EXERCISE GOAL: Look through the material below and copy exactly the lines from the line with "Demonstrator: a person" to the line with "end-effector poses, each", those two lines included.

[DATA SHOWN Boundary: Start]

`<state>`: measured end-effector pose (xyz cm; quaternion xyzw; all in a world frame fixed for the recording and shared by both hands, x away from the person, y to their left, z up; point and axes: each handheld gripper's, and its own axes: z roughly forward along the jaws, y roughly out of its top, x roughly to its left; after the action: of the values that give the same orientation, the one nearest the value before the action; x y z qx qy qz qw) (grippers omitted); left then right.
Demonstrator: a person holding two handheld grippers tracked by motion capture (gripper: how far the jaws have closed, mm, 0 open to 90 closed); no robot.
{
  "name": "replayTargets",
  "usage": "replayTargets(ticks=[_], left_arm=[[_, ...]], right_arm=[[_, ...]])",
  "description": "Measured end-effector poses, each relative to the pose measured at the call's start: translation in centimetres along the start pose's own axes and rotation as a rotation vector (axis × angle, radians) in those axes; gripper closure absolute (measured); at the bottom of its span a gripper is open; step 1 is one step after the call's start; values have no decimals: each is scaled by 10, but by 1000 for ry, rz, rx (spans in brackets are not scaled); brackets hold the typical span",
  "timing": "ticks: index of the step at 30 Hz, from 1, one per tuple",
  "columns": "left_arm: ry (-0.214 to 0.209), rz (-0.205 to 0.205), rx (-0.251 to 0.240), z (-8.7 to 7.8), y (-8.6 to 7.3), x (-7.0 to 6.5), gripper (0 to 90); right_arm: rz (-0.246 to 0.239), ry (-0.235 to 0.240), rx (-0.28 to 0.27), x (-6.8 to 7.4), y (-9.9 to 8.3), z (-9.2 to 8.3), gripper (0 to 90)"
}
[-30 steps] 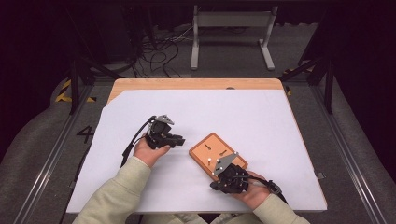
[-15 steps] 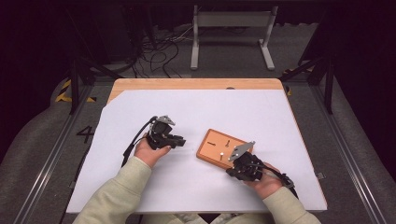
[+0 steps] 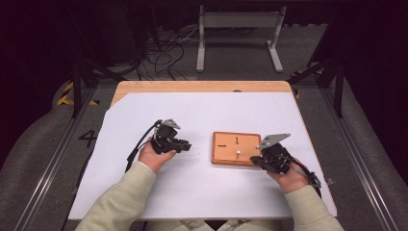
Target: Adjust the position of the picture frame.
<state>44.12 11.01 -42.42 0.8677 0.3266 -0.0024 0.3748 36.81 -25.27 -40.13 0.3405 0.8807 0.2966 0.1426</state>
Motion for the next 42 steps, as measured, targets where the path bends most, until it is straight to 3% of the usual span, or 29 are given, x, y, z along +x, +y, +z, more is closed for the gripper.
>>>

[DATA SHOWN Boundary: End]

SOLUTION BELOW:
Demonstrator: a person holding two handheld grippers tracked by motion capture (gripper: how far the jaws have closed, mm, 0 open to 90 closed); no robot.
{
  "name": "replayTargets",
  "usage": "replayTargets(ticks=[_], left_arm=[[_, ...]], right_arm=[[_, ...]])",
  "description": "Measured end-effector poses, each relative to the pose measured at the call's start: translation in centimetres along the start pose's own axes and rotation as a rotation vector (axis × angle, radians) in those axes; gripper closure absolute (measured); at the bottom of its span a gripper is open; step 1 is one step after the call's start; values have no decimals: each is scaled by 10, but by 1000 for ry, rz, rx (spans in brackets are not scaled); brackets hold the typical span",

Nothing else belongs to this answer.